None of this missionary stuff happened at all the way either of us likely imagined it, certainly not the way I thought it was going to go.  It took me another forty years after my first eleven year old 'yes' to God to get here.  My story doesn't get me here until God put together the team that is Ken and I as a first step, and then waited a little longer again to put together the Thai team that is Suradet and Yupa.  It took longer still to mature us all, season us with life, both harsh and delightful, and then to introduce us, let us find out how much we love each other, and go from there to rescue some of His precious little ones.  God hasn't been stressed and rushed about any of it, it would seem.

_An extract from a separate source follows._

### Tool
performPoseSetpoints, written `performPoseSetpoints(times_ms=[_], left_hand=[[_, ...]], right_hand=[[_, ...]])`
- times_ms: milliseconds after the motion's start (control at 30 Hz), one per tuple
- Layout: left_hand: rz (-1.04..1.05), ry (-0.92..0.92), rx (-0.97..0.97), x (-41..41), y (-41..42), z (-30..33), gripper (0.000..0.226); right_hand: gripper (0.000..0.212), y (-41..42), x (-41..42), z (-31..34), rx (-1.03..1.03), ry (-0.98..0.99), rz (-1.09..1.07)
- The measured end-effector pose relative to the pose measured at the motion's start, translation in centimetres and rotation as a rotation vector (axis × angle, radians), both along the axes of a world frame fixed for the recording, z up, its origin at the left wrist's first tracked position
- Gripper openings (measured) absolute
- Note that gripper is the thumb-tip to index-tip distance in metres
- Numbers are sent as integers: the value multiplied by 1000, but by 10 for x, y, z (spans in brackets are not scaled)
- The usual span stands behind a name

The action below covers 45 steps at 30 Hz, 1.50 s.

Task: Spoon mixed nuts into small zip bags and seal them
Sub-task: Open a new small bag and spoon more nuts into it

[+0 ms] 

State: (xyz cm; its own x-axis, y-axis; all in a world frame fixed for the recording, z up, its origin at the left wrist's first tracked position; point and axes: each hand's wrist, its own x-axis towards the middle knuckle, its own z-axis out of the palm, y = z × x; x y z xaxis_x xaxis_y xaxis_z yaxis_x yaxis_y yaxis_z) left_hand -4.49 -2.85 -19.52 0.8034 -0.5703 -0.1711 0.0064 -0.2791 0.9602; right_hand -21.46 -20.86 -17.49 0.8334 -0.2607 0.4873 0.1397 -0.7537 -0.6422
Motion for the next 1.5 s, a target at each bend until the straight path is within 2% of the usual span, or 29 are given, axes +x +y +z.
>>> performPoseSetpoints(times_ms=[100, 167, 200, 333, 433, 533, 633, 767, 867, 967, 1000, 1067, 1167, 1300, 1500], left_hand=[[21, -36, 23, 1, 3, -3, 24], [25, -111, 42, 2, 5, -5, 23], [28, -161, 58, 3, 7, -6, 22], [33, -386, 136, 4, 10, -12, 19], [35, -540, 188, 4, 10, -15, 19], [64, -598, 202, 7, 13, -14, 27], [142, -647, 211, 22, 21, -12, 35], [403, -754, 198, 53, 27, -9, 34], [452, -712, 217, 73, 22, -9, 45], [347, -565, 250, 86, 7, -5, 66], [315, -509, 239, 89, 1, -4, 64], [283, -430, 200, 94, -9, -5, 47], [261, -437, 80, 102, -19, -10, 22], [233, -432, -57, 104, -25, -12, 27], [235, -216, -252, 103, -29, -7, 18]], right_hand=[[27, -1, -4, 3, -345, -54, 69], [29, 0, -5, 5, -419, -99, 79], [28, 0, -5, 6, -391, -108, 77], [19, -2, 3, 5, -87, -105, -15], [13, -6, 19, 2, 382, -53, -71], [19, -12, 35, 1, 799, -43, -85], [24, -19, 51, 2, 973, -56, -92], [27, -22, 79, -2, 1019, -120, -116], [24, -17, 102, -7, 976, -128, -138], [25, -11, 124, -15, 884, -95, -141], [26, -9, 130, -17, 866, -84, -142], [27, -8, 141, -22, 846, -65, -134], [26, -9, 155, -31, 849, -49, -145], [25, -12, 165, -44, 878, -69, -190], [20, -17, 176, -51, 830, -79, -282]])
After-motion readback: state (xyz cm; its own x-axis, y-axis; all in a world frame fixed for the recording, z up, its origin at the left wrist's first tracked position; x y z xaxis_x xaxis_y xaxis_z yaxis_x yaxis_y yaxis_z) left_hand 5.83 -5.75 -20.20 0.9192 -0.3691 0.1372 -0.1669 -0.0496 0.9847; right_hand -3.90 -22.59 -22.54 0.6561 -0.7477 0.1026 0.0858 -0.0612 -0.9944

ALL THE WAY MY SAVIOUR LEADS ME

All the way my Savior leads me;
  What have I to ask beside?
Can I doubt His tender mercy,
  Who through life has been my Guide?
Heav’nly peace, divinest comfort,
  Here by faith in Him to dwell!
For I know, whate’er befall me,
  Jesus doeth all things well,
For I know, whate’er befall me,
  Jesus doeth all things well.

I'm 62 and feel like I'm just getting started.

Mom thank you.

For reasons you and I both know, there's much about our family life that I prefer not to remember.  But this?  This is priceless.  What you left me in this?....Beyond my ability in any way to even come close being able to capture in words.

But I bet you know this all anyways.  I bet you do.
And maybe you can even see it happening.
And maybe you're singing right now about how Jesus does indeed do all things so very well.